Mein Fazit aus diesem Tag lautet: Das System bin ich, sind wir alle. Oft sprechen wir über die Systeme, in denen wir uns bewegen (die eigene Familie, die Unternehmung, die Gesellschaft), als wären wir nicht Teil davon. Als wären wir davon abgespalten. Wir sehen uns weniger als Gestalter oder Verursacher, sondern viel mehr als Opfer davon. Und als Opfer erkennen wir unseren eigenen Anteil am Erhalt des Systems nicht und fühlen uns auch nicht in der Verantwortung.

Denken Sie beispielsweise an Ihr eigenes Team. Teams wie auch Organisationen entwickeln sich über ihre Mitarbeitenden. Um das Meer der Möglichkeiten und Potential des ganzen Teams zu nutzen, braucht es die Fähigkeit, sich zu öffnen, alte Vorstellungen loszulassen und neue Gedanken zuzulassen, gleichsam zu erspüren. Sie müssen Ihre Aufmerksamkeit auf das Hier und Jetzt richten. Das eigene Selbst ins Zentrum der Beobachtung stellen und sich selbst im System erkennen. Was ist Ihr bewusster und unbewusster (blinder Fleck) Beitrag zum Erhalt des Systems resp. Verhinderung der Weiterentwicklung? Dies bedingt regelmässige Räume für eigenes beobachten, wahrnehmen und reflektieren um mittels Neuem Denken, Fühlen und Handeln die gewünschte Zukunft zu gestalten. Dieser Prozess ist immer eine Kombination aus Herz und Verstand.

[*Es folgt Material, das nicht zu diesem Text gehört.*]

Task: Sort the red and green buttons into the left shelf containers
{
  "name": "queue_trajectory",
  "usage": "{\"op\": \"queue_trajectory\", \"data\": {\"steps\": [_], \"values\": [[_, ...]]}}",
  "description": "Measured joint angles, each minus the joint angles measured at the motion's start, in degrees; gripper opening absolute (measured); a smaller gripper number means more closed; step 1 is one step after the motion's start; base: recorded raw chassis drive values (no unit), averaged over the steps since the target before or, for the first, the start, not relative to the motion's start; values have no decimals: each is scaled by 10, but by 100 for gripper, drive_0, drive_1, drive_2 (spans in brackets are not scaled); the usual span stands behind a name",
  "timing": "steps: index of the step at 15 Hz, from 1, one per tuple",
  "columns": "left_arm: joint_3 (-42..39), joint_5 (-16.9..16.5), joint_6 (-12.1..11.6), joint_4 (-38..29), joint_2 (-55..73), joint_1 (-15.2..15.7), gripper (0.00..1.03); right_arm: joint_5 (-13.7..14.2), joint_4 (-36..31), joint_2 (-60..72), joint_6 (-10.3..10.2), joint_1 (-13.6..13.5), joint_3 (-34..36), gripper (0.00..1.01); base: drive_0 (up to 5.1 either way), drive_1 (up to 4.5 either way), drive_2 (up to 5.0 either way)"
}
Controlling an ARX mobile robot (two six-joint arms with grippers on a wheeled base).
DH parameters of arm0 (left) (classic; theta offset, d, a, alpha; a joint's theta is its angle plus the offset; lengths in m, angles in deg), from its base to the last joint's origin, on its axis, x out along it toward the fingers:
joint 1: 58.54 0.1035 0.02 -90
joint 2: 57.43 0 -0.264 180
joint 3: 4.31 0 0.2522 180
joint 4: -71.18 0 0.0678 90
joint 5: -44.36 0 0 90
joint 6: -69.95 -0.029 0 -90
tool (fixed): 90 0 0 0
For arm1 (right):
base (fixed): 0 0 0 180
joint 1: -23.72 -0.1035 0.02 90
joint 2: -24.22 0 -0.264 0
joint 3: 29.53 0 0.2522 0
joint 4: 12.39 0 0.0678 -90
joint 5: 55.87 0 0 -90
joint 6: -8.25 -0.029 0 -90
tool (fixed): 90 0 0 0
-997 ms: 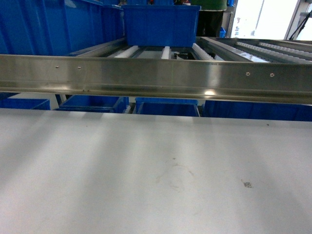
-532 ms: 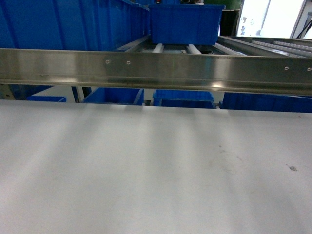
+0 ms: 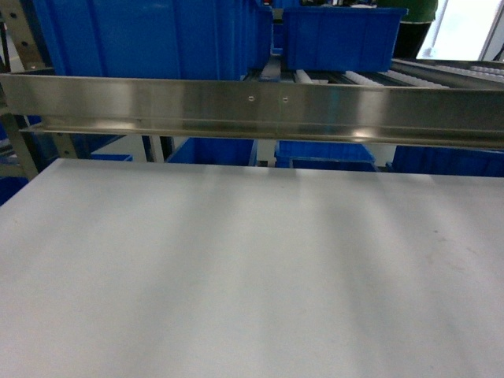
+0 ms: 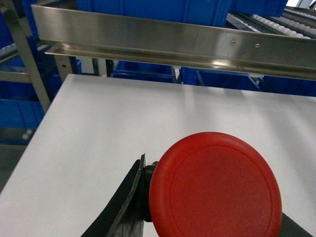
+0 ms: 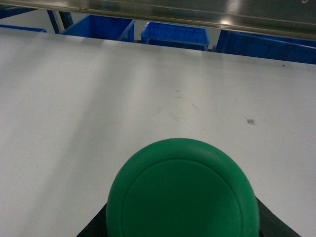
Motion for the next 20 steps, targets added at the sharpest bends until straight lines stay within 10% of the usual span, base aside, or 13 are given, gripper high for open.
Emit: {"op": "queue_trajectory", "data": {"steps": [20], "values": [[0,0,0,-2,0,0,34,0,0,1,0,0,0,34,-496,240,240]]}}
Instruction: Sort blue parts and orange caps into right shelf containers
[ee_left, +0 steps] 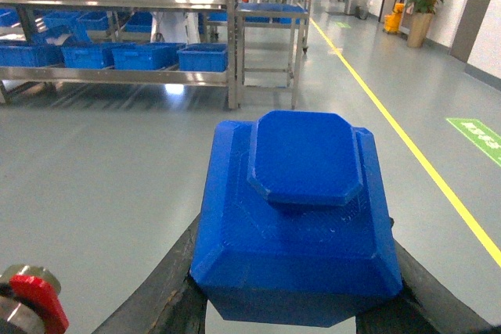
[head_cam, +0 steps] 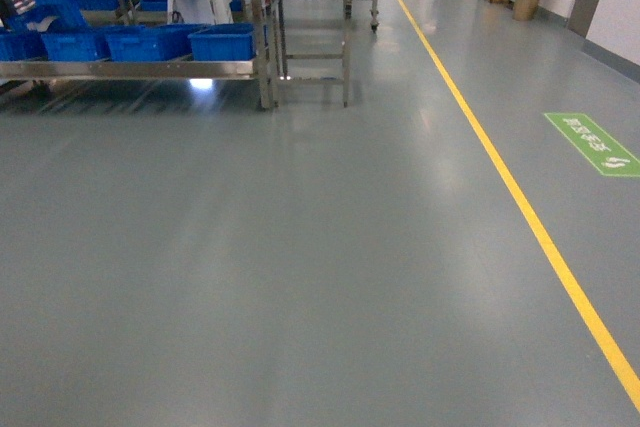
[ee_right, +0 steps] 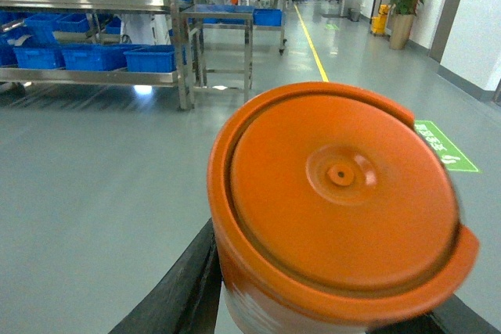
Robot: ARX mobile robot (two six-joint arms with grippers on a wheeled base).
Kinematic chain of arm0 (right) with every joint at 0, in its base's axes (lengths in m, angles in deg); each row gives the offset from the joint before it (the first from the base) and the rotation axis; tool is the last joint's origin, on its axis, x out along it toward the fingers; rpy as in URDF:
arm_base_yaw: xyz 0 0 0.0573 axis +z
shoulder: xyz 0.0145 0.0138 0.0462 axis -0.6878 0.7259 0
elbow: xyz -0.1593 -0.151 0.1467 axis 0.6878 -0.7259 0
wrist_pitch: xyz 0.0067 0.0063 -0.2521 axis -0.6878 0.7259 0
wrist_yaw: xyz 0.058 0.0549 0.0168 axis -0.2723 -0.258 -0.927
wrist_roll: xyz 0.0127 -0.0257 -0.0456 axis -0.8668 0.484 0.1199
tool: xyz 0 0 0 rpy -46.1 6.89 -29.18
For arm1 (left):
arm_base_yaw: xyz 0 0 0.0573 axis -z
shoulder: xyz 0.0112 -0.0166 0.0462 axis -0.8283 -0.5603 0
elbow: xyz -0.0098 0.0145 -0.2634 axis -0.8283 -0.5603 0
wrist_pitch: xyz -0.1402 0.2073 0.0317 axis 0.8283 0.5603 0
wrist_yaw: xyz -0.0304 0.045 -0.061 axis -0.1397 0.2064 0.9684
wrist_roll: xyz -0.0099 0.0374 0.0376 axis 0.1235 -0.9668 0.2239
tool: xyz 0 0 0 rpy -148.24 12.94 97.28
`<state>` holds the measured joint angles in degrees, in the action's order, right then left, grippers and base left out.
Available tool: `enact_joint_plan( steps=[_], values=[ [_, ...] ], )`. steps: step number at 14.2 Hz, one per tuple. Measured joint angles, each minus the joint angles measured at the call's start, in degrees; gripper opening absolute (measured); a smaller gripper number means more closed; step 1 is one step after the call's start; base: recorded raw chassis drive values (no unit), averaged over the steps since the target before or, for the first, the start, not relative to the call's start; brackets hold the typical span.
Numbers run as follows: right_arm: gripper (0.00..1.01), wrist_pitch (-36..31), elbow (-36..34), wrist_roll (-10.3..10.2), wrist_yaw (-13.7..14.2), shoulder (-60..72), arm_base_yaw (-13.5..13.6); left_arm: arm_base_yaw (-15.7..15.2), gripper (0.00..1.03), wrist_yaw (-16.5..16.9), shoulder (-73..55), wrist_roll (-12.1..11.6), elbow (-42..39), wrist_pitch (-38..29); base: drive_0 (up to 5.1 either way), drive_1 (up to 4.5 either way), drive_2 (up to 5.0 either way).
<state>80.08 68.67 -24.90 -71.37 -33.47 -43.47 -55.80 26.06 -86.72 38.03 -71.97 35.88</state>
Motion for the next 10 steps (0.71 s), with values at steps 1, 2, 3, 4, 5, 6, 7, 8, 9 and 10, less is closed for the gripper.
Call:
enact_joint_plan(
  steps=[1,2,3,4,5,6,7,8,9,10],
  values=[
    [0.44,-0.1,0.0,0.0,0.0,0.0,0.0,0.0,0.43,0.0,0.0,0.0,0.0,-0.1,0.0,4.2,-4.2],
    [0.44,-0.1,0.0,0.0,0.0,0.0,0.0,0.0,0.43,0.0,0.0,0.0,0.0,0.0,0.0,4.23,-4.2],
    [0.44,-0.1,0.0,0.0,0.0,0.0,0.0,0.0,0.43,0.0,0.0,0.0,0.0,-0.1,0.0,4.21,-4.2],
    [0.44,-0.1,0.0,0.0,0.0,0.0,0.0,0.0,0.43,0.0,0.0,0.0,0.0,-0.1,-0.1,4.13,-4.3],
    [0.44,-0.2,0.0,0.0,0.0,0.0,0.0,0.0,0.43,0.0,0.0,0.0,0.0,-0.1,0.0,4.21,-4.2],
    [0.44,0.0,0.0,0.0,0.0,0.0,0.0,0.0,0.43,0.0,0.0,0.0,0.0,0.0,0.0,4.27,-4.2],
    [0.44,-0.2,0.0,0.0,0.0,0.0,0.0,0.0,0.43,0.0,0.0,0.0,0.0,-0.2,0.0,4.21,-4.3],
    [0.44,0.1,0.0,0.0,0.0,0.0,0.0,0.0,0.43,0.0,0.0,0.0,0.0,0.0,0.0,4.25,-4.2],
    [0.44,-0.3,0.0,0.0,0.0,0.0,0.0,0.0,0.43,0.0,0.0,0.0,0.0,-0.3,0.1,4.31,-4.2],
    [0.44,0.0,0.0,0.0,0.0,0.0,0.0,0.0,0.43,0.0,0.0,0.0,0.0,0.0,0.0,4.25,-4.2]
  ],
)
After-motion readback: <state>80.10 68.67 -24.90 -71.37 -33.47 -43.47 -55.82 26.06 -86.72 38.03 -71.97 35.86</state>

Viel wichtiger als sich zu vernetzen, ist sich zu verbinden. Wenn wir uns auf unser Gegenüber einlassen und in Verbindung gehen, findet echte Begegnung statt. Das Ergebnis einer solchen Begegnung ist, dass wir am Ende des Gesprächs nicht mehr die selbe Person sind, die das Gespräch begann.